• Task prompt: One line at a time, check the entries below for the word "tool", and copy each line that has it.

• Given records:
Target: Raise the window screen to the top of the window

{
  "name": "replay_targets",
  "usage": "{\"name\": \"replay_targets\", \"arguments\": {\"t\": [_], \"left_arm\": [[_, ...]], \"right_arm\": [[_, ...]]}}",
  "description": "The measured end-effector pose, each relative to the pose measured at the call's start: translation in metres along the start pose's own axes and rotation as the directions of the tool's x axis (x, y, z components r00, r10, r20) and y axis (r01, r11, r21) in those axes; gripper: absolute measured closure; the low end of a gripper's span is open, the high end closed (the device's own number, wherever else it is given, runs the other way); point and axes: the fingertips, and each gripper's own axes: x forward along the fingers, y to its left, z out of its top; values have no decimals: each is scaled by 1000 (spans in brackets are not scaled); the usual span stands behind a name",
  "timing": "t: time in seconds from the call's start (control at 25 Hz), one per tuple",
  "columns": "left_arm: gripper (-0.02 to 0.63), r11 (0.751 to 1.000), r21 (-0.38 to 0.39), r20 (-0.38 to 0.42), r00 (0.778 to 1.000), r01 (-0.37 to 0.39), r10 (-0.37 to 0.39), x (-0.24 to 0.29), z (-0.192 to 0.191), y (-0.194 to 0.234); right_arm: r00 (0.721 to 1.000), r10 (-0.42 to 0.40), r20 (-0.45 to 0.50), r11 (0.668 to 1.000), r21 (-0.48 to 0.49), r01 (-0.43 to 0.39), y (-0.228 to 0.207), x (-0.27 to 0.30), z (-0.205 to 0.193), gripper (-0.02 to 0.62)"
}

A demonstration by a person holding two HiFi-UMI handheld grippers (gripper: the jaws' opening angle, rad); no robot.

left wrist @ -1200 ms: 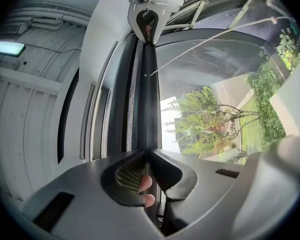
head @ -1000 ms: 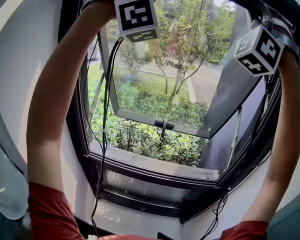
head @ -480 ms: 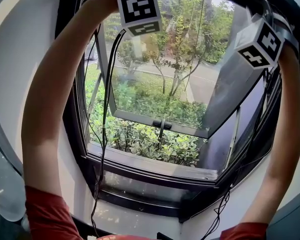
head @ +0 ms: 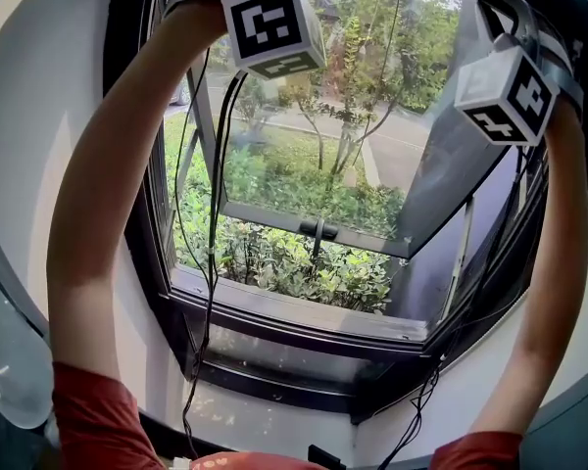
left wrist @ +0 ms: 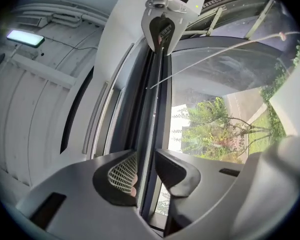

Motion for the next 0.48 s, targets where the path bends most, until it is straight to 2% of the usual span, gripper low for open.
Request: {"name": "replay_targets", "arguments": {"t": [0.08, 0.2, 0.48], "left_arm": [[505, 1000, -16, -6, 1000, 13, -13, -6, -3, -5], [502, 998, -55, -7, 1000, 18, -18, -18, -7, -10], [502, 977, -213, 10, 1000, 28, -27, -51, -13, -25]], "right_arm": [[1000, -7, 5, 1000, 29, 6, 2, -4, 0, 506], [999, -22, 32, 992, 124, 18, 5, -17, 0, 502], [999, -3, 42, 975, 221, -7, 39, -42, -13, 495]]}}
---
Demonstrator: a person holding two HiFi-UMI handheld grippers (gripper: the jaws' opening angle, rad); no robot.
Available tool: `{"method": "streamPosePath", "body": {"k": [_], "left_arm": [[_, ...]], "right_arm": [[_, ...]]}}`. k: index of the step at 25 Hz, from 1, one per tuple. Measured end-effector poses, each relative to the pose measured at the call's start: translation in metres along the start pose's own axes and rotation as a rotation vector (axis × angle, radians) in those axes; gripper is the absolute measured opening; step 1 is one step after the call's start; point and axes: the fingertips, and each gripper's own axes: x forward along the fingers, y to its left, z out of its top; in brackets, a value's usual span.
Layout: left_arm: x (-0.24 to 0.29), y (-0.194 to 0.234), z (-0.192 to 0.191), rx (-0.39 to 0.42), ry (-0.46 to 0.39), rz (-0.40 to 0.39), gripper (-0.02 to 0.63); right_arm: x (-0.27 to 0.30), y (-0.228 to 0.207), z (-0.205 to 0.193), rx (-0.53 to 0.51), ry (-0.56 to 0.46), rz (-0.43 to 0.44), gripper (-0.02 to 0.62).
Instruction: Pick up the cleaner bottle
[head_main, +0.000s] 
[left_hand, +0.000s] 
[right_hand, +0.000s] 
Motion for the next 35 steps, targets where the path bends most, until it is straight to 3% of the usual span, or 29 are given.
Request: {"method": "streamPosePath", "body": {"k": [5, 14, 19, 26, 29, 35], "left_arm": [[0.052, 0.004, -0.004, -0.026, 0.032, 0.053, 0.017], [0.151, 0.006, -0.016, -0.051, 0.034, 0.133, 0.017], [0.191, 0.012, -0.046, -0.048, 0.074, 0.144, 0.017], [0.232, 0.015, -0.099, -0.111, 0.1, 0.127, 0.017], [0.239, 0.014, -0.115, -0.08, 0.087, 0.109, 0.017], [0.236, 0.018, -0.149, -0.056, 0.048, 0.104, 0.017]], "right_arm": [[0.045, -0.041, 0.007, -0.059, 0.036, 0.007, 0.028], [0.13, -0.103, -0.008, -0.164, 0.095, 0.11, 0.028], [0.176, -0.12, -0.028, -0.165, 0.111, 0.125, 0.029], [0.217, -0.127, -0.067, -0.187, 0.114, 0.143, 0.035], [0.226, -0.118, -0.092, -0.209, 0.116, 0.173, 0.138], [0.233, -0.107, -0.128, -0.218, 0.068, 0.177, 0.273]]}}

• Response for this exercise:
  "description": "The measured end-effector pose, each relative to the pose measured at the call's start: translation in metres along the start pose's own axes and rotation as the directions of the tool's x axis (x, y, z components r00, r10, r20) and y axis (r01, r11, r21) in those axes; gripper: absolute measured closure; the low end of a gripper's span is open, the high end closed (the device's own number, wherever else it is given, runs the other way); point and axes: the fingertips, and each gripper's own axes: x forward along the fingers, y to its left, z out of its top; values have no decimals: each is scaled by 1000 (spans in brackets are not scaled); the usual span stands behind a name",
Available tool: `{"method": "streamPosePath", "body": {"k": [_], "left_arm": [[_, ...]], "right_arm": [[_, ...]]}}`. k: index of the step at 25 Hz, from 1, one per tuple. Measured end-effector poses, each relative to the pose measured at the call's start: translation in metres along the start pose's own axes and rotation as a rotation vector (axis × angle, radians) in those axes; gripper is the absolute measured opening; step 1 is one step after the call's start; point and axes: the fingertips, and each gripper's own axes: x forward along the fingers, y to its left, z out of its top; in brackets, a value's usual span.

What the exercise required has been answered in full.